PROMPT: Which lines hold the word "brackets"? Copy each of them from the material.
-------- GIVEN INFORMATION
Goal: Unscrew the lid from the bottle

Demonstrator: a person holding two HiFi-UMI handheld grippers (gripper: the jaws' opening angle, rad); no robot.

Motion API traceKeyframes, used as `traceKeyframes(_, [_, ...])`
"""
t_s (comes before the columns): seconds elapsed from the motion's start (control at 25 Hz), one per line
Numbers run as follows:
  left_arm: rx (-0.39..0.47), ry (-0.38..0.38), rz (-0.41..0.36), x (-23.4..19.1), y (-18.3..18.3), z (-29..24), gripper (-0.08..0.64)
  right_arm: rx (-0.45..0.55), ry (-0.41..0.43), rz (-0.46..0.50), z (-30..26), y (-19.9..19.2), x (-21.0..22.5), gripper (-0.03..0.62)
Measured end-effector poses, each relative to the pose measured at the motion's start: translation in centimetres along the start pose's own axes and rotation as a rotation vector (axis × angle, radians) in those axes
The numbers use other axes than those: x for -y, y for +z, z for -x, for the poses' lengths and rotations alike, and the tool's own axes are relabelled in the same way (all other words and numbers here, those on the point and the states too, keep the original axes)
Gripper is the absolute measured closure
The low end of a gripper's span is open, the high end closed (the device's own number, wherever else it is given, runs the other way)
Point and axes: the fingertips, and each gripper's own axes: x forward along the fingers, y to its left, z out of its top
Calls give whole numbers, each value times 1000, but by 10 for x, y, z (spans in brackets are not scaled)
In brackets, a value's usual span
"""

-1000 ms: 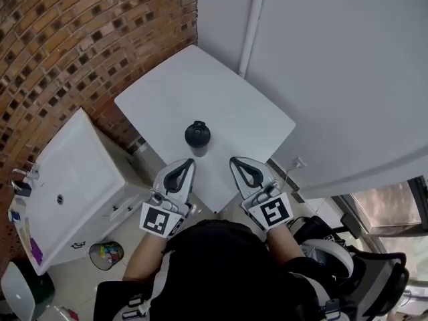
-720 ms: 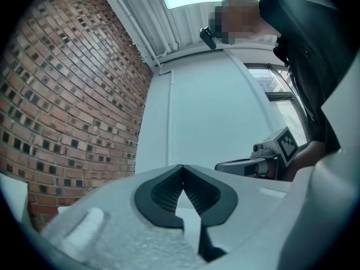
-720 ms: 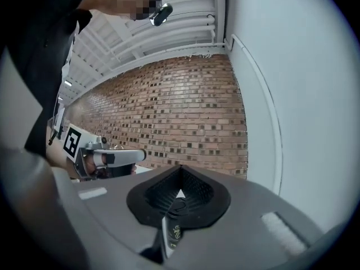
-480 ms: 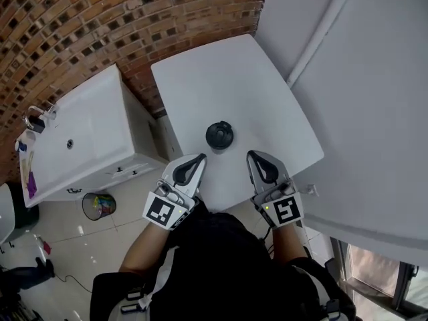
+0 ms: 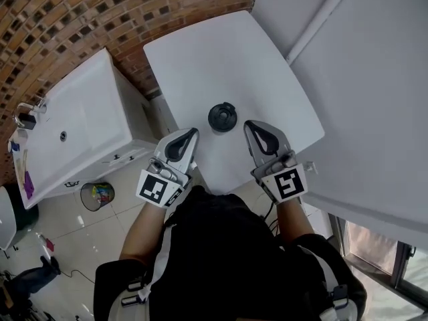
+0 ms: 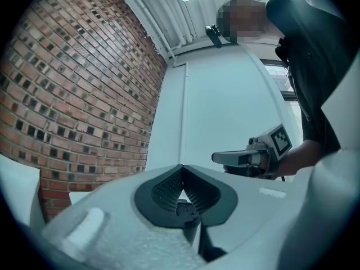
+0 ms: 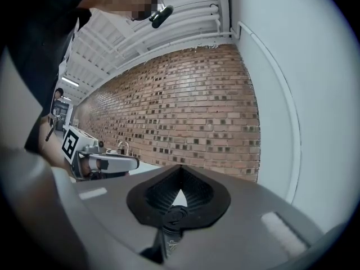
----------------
ANSWER FOR THE TASK:
Calls give whole numbers, each value times 1000, but by 10 for x, y, z (spans in brackets are not scaled)
In brackets, a value's usual span

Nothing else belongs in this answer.